L'humanité est solidaire dans le combat pour sauver de la destruction les espèces menacées
Chaque pays, chaque continent doit faire des efforts pour renverser les pratiques économiquement, socialement, culturellement légitimes jusqu'à ce jour, mais qui, si nous les laissions durer, condamneraient des milliers et des milliers d'espèces vivantes à la disparition. Imaginerions-nous un monde sans les baleines, sans les tigres, sans les éléphants sans les requins, sans les pandas, sans la multitude d'oiseaux, d'insectes, de plantes aujourd'hui menacés ? Ce que nous demandons aux autres pays du monde, chacun concerné par l'une ou l'autre de ces espèces, de quel droit pourrions nous nous en abstraire pour les espèces menacées qui vivent chez nous ?

Sans doute sauver les ours des Pyrénées ne se fera pas pour nous sans efforts, mais c'est une part de l'avenir de l'humanité qui se joue là. Une part d'un enjeu crucial où l'humanité n'a pas d'autre choix que de réussir. Nous avons le temps pour y réfléchir (d'ici à juin), puis pour agir, évaluer et enfin adapter régulièrement nos actions. Nous en avons les moyens. Nous en sortirons tous plus forts.

C'est ce beau défi que je propose de relever.
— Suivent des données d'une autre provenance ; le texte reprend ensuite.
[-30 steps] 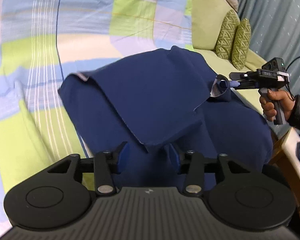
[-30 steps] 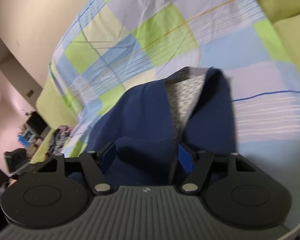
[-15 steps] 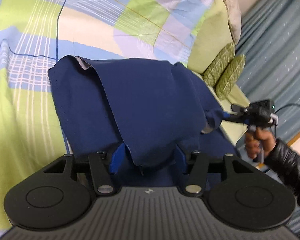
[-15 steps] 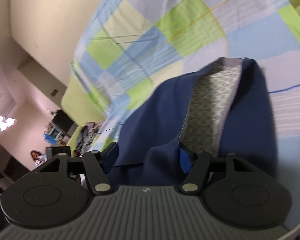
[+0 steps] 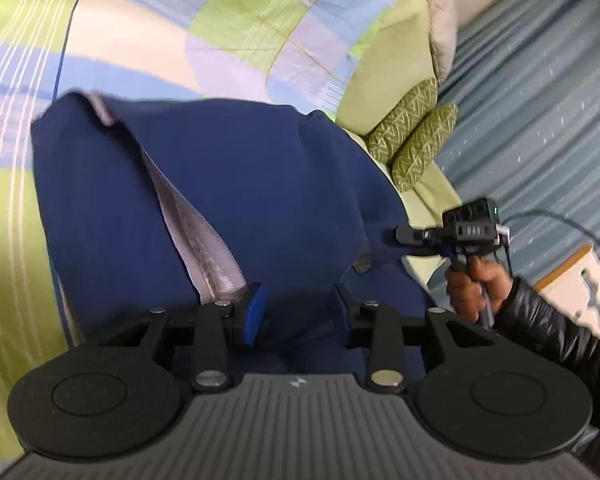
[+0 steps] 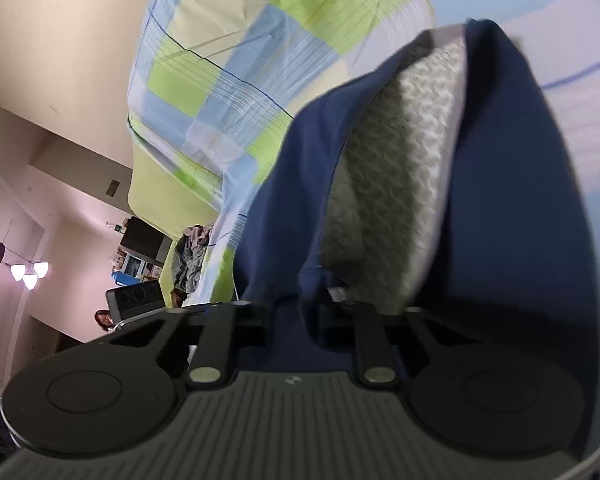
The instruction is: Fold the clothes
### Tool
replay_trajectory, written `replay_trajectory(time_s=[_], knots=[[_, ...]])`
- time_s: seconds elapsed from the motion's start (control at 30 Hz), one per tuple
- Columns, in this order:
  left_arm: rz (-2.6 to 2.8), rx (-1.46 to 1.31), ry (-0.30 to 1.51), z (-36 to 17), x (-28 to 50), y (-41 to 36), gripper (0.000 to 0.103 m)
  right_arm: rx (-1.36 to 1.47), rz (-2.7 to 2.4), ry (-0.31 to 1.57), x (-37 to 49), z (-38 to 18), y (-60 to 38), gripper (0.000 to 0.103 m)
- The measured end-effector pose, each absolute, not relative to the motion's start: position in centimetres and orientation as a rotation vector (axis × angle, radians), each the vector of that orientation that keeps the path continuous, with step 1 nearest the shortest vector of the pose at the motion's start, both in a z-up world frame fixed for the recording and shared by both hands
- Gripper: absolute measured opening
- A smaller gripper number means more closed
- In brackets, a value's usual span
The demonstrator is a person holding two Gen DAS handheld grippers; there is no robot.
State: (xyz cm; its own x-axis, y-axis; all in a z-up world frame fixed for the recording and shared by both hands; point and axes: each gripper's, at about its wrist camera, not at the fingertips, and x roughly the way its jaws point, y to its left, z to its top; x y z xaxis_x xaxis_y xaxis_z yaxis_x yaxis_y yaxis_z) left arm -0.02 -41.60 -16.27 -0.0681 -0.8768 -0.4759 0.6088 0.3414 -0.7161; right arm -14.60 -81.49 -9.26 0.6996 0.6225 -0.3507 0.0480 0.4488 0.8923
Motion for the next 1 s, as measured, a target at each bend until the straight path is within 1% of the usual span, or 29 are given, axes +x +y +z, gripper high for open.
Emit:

Communication de Serge Lepeltier, ministre de l’écologie et du développement durable, sur la survie de l’ours dans les Pyrénées

Extrait du discours de Jacques Chirac, Président de la République à l'occasion de la conférence internationale "Biodiversité : science et gouvernance" Unesco Paris - 24 janvier 2005

« Pour renforcer encore la protection de son patrimoine naturel, et conformément à ses engagements au titre de la Convention sur la diversité biologique, la France vient de se doter d'une stratégie nationale de la biodiversité. C'est une impulsion forte donnée à nos politiques de protection de la nature. [...] C'est dans ce même esprit d'exigence et de concertation, que la France poursuivra sa politique de conservation de l'ours dans les Pyrénées ».